++++ Source information

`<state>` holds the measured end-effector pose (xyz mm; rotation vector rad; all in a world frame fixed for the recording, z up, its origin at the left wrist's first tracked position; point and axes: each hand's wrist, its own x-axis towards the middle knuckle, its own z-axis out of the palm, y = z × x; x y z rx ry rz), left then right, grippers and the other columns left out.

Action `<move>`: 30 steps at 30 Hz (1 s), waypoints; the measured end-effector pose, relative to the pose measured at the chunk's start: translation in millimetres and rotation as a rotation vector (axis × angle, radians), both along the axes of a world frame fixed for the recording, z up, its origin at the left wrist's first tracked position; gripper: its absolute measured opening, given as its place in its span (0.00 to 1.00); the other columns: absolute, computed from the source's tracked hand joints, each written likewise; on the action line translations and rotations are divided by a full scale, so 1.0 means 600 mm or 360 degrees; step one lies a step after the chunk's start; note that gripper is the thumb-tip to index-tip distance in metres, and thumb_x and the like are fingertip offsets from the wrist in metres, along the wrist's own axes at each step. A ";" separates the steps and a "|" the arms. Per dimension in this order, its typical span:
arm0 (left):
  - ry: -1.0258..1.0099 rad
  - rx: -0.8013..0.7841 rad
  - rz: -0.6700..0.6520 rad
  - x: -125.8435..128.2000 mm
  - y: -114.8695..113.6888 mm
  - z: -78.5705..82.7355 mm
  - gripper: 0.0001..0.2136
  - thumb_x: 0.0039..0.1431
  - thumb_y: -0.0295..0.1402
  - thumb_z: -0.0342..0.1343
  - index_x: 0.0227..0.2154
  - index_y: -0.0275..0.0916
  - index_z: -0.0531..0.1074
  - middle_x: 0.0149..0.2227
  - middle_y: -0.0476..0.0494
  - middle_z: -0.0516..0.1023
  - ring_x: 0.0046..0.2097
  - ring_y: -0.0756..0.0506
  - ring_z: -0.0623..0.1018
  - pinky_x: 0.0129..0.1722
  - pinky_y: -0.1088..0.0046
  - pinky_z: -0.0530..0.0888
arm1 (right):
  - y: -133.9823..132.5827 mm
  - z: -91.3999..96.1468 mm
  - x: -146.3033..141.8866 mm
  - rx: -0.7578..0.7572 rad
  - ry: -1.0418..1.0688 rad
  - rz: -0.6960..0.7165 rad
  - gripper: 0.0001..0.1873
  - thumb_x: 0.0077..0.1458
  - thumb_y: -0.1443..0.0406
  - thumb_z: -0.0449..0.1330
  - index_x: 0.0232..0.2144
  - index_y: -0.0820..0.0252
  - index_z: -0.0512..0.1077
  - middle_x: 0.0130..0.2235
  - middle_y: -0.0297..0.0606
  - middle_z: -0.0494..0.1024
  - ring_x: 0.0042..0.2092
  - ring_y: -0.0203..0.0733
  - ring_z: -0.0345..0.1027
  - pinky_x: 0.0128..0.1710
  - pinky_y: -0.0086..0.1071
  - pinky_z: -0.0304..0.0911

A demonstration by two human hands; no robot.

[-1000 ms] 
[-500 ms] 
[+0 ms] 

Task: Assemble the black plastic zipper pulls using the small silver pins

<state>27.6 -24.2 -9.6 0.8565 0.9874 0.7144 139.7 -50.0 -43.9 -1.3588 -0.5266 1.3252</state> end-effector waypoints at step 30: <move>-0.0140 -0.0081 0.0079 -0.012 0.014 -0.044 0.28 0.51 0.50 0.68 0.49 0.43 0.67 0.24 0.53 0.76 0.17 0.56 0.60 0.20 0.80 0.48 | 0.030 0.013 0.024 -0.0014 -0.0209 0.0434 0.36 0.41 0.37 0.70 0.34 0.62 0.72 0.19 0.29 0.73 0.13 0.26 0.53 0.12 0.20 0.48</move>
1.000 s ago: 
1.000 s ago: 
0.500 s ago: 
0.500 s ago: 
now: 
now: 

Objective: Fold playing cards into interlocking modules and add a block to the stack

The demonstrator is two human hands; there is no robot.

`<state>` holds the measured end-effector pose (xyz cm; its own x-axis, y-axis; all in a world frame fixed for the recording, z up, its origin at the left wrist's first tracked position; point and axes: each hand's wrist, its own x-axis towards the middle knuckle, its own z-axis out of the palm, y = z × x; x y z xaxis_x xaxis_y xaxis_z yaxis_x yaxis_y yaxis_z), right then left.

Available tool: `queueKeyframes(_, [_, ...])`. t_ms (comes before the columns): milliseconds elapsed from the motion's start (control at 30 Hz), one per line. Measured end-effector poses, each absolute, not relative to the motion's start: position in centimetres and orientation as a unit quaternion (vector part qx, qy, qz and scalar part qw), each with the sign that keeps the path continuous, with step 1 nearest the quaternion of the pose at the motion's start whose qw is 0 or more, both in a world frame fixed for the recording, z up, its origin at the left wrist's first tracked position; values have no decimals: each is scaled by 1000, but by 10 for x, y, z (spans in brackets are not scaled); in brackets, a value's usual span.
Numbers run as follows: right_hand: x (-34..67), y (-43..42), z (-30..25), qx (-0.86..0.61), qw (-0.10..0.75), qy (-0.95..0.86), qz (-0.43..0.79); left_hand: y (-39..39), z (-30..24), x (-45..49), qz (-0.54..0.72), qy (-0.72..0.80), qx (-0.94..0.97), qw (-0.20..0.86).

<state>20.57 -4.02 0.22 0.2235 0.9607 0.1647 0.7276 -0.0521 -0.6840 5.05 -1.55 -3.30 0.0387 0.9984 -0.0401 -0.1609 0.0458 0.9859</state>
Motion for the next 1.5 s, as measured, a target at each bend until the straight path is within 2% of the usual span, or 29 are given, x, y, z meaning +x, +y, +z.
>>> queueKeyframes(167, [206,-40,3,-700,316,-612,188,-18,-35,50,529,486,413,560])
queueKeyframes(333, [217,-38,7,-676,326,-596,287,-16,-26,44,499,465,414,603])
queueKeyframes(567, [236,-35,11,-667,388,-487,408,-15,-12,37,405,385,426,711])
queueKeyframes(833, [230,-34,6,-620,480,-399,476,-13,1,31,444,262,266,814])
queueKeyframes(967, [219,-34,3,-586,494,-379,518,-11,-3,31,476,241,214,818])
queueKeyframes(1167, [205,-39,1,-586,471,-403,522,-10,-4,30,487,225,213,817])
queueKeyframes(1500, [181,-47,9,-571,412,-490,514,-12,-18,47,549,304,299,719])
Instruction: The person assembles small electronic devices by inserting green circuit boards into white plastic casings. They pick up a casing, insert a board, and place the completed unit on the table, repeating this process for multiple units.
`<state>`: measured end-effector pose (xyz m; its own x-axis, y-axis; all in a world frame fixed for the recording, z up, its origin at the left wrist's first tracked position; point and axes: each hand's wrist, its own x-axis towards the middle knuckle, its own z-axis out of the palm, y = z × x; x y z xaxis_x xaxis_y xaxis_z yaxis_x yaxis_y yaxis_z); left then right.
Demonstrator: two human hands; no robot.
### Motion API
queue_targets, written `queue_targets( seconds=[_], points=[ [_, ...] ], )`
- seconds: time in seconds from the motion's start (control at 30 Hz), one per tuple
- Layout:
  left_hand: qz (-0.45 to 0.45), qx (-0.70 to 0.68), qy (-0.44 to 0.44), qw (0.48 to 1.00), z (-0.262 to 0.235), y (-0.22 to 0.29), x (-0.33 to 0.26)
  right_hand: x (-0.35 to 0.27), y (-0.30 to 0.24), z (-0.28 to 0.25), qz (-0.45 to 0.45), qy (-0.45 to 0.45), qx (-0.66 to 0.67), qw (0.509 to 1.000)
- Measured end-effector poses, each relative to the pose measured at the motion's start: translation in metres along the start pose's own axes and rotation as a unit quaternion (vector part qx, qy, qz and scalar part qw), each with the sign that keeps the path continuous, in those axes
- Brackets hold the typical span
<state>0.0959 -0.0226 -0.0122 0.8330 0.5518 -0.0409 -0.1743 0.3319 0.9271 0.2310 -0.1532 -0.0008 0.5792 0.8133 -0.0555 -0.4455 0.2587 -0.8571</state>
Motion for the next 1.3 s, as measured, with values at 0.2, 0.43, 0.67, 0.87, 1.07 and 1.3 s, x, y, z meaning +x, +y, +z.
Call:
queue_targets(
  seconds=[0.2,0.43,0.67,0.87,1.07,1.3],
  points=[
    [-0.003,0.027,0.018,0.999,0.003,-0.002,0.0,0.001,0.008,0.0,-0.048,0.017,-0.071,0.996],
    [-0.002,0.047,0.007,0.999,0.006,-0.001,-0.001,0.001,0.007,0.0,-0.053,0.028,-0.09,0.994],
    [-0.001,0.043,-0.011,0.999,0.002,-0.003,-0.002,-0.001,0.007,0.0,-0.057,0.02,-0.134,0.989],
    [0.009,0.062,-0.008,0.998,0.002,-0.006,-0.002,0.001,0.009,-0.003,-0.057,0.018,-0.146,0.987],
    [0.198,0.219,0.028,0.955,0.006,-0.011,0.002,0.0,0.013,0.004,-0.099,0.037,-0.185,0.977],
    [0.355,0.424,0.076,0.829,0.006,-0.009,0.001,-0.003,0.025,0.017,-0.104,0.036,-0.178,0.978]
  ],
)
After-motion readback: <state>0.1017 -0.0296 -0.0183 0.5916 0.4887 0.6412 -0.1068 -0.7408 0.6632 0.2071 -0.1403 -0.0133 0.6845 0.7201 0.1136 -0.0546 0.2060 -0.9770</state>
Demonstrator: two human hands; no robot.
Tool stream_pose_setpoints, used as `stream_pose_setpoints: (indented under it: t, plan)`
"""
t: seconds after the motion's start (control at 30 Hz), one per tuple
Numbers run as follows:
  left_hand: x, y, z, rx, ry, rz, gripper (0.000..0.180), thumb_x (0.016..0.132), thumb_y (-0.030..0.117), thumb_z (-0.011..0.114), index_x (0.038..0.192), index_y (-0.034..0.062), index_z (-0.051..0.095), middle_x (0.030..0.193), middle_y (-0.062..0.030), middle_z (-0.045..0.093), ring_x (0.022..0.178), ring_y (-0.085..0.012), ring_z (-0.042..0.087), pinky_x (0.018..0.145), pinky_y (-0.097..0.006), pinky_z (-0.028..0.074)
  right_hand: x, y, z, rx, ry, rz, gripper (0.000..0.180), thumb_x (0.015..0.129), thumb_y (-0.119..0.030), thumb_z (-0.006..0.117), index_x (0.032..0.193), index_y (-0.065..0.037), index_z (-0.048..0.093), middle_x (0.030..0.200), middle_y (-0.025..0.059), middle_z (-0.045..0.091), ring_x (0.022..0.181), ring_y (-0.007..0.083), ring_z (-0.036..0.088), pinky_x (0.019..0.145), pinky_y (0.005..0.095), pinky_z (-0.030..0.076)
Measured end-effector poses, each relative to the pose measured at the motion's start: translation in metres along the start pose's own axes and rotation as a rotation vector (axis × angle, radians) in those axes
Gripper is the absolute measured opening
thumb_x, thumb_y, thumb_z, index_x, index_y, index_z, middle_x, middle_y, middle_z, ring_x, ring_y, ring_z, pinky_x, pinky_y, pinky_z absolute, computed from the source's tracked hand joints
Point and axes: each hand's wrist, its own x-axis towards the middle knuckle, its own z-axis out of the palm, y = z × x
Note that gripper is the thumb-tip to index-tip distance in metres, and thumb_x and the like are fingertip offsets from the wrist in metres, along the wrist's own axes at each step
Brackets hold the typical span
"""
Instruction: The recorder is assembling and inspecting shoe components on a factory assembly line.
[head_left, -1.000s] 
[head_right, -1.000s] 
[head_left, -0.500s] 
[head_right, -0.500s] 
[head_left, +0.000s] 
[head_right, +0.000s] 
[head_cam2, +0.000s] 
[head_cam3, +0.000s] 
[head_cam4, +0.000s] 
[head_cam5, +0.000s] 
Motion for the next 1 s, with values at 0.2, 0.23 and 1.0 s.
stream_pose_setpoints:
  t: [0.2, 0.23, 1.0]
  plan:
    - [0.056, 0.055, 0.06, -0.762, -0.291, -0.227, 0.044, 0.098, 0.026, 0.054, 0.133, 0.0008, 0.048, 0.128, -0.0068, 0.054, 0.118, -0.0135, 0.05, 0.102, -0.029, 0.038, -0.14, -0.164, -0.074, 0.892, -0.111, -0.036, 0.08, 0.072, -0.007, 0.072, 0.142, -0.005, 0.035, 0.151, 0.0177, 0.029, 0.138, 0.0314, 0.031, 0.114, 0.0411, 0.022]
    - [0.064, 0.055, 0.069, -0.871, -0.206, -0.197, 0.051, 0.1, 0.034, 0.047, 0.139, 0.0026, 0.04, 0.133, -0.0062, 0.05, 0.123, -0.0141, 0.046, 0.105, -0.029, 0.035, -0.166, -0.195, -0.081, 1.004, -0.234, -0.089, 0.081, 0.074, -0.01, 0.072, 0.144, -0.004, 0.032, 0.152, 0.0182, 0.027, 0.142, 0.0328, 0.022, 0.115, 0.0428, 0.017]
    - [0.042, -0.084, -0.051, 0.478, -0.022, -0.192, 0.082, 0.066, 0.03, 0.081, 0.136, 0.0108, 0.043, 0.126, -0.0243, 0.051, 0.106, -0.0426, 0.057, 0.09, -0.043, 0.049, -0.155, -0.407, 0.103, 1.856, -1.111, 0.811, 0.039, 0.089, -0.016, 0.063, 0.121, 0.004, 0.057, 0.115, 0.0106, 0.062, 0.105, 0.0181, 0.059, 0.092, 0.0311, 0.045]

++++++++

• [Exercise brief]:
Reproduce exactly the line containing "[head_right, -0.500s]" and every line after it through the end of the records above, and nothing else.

• [Response box]:
[head_right, -0.500s] 
[head_left, +0.000s] 
[head_right, +0.000s] 
[head_cam2, +0.000s] 
[head_cam3, +0.000s] 
[head_cam4, +0.000s] 
[head_cam5, +0.000s] 
Motion for the next 1 s, with values at 0.2, 0.23 and 1.0 s.
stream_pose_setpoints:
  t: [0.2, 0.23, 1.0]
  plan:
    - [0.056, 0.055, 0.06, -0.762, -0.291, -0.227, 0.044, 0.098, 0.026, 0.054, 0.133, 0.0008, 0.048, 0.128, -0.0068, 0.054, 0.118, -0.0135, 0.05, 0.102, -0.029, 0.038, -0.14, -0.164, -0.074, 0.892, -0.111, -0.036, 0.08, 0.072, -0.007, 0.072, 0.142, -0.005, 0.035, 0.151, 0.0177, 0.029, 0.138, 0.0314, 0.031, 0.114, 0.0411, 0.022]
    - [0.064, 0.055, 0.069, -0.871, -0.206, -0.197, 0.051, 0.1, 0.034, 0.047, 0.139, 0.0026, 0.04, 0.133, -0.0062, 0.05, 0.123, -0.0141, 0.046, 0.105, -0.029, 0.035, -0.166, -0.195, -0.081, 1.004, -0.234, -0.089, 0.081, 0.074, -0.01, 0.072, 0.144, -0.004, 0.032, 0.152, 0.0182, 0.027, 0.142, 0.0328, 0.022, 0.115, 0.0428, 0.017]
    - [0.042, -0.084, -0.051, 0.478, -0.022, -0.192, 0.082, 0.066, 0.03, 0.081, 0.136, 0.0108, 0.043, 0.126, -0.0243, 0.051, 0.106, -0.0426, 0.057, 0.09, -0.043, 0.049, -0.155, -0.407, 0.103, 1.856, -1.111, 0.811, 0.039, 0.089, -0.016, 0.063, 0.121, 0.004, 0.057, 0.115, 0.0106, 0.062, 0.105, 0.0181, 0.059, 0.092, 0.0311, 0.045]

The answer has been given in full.